If they are flower buds, the problem could be bud blast. Plants which are not sufficiently hardened off or are exposed to unseasonal warm spells can start bloom prematurely. These blooms are seldom satisfactory and many times get frozen before opening fully. In any case, the seasonal bloom is lost. Also, disease may attack the buds before they open.
Low temperatures. The buds could be flower buds that FROZE during the winter and in your area, this could easily be the problem. Cold climates are too cold for many azaleas. Most azaleas have a low temperature at which the flower buds are damaged and will not produce flowers. It varies greatly from variety to variety. You may need a hardier variety like PJM.

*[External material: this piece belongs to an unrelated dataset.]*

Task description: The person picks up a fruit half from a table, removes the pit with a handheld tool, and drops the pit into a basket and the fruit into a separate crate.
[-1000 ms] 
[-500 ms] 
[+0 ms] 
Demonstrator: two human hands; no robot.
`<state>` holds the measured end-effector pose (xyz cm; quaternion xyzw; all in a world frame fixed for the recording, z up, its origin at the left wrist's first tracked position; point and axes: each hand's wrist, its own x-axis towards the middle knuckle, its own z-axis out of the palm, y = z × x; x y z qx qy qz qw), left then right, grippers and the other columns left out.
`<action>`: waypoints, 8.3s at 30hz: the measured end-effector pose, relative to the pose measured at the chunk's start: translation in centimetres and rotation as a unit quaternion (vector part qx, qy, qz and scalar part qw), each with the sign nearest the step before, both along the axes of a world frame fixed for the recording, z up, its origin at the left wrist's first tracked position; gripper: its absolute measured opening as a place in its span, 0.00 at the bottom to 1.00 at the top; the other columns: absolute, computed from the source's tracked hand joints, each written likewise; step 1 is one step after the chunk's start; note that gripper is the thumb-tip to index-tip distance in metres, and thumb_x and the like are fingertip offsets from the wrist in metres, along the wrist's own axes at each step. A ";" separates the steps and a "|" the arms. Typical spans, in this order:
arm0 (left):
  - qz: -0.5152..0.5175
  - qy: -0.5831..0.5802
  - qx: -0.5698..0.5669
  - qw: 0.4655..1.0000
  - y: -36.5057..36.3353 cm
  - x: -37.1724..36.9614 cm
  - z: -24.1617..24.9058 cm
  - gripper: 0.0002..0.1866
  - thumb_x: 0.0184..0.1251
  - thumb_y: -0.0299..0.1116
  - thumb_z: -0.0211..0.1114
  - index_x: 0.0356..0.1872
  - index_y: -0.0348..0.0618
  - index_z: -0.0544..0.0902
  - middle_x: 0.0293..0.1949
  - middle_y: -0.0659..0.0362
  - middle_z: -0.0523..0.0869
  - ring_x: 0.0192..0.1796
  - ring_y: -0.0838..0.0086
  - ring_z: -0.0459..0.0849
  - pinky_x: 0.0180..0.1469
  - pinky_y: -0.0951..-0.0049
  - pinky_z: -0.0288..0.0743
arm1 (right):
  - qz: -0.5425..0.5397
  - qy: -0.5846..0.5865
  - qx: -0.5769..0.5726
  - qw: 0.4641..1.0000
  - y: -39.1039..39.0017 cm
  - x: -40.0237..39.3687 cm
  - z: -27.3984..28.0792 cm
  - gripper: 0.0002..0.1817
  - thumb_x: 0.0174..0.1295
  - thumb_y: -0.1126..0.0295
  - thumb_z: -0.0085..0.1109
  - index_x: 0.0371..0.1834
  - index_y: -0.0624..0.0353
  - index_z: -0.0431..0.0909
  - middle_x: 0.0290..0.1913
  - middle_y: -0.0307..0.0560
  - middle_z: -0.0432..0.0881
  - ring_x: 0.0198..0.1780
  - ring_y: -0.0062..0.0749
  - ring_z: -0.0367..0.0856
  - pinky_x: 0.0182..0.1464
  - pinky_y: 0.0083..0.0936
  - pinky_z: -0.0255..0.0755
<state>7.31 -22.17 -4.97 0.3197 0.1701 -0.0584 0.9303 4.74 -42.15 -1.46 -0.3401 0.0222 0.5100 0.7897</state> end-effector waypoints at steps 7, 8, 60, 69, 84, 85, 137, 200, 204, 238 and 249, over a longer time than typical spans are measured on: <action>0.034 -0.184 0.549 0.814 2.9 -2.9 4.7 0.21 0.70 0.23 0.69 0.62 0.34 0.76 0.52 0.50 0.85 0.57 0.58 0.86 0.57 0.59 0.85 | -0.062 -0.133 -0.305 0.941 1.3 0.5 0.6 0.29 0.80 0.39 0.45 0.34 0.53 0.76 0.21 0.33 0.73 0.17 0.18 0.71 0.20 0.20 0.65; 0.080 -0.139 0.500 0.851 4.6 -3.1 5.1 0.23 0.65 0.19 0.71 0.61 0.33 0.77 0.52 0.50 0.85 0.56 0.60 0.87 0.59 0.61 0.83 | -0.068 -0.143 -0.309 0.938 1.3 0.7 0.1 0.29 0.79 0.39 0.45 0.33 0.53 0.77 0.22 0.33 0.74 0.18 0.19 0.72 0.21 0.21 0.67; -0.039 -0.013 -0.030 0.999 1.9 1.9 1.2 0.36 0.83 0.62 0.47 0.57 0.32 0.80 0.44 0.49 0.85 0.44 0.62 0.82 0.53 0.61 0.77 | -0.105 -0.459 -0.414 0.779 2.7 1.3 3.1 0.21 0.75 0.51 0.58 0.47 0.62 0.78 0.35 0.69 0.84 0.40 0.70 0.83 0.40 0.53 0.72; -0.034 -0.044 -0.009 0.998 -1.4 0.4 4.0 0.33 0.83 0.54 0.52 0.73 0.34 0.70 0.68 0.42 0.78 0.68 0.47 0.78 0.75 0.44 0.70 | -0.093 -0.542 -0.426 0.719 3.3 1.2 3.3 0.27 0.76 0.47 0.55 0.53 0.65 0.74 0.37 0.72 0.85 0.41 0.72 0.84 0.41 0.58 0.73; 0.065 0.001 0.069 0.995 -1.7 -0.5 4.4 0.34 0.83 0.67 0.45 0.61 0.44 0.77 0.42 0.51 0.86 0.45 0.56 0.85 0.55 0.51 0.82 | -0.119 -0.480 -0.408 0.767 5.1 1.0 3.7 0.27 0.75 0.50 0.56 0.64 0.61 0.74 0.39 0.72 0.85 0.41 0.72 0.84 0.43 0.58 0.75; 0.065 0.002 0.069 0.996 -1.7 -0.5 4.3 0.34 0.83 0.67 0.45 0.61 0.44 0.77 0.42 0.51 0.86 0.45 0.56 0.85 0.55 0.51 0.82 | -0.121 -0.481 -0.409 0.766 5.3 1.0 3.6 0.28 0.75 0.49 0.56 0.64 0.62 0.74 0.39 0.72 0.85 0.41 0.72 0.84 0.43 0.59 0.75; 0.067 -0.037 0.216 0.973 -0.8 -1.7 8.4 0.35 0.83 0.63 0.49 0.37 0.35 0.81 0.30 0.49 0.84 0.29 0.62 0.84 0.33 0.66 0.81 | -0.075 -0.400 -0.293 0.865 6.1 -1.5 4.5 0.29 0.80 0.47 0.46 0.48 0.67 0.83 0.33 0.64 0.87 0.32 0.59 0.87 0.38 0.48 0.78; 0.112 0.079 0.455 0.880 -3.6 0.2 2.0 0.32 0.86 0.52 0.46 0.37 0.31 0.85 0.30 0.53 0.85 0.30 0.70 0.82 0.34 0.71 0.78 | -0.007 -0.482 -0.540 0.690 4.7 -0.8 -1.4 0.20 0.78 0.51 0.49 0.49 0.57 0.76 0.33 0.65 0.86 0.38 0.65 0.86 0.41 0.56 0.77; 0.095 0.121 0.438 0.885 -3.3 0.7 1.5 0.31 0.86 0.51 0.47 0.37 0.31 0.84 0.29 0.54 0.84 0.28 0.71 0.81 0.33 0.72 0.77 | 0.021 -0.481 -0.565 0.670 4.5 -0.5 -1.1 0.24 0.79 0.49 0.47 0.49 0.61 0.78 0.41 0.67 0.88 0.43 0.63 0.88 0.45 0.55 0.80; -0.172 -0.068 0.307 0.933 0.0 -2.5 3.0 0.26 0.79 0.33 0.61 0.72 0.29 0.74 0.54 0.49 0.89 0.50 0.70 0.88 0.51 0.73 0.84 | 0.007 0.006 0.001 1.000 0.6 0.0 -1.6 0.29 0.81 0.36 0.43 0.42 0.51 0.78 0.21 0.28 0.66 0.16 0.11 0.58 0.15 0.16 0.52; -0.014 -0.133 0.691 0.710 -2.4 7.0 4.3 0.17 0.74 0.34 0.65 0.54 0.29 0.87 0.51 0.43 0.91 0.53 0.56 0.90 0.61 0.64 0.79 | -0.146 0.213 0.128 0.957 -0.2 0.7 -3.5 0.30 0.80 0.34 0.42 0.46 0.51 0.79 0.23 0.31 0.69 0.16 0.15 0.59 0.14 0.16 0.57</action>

Nutrients. Improper nutrients my be a problem that affects cold hardiness and flower bud set. A few things you can do are to fertilize with phosphorus (super-phosphate) per directions to increase hardiness and flower bud set. This can be done any time. Do not use nitrogen rich fertilizers as they may inhibit flower bud production and also reduce cold hardiness. Lawn fertilizers are notoriously high in nitrogen and should be kept away from flowering plants.
Acidity. Measure the pH and acidify if necessary. Since your plant looks healthy, this is probably not the problem. Azaleas like acid soil, but if the soil is too acid, the symptoms can be the same. Very acidic soil can prevent the roots from taking up nutrients.
Protection. If the plants are wrapped in burlap during the winter, they may gain a few more degrees in hardiness.
Drought. When soil moisture is too low, the buds will not open. Watering will usually resolve this condition if detected soon enough.
Hope I've covered all the bases! Best wishes with your azaleas!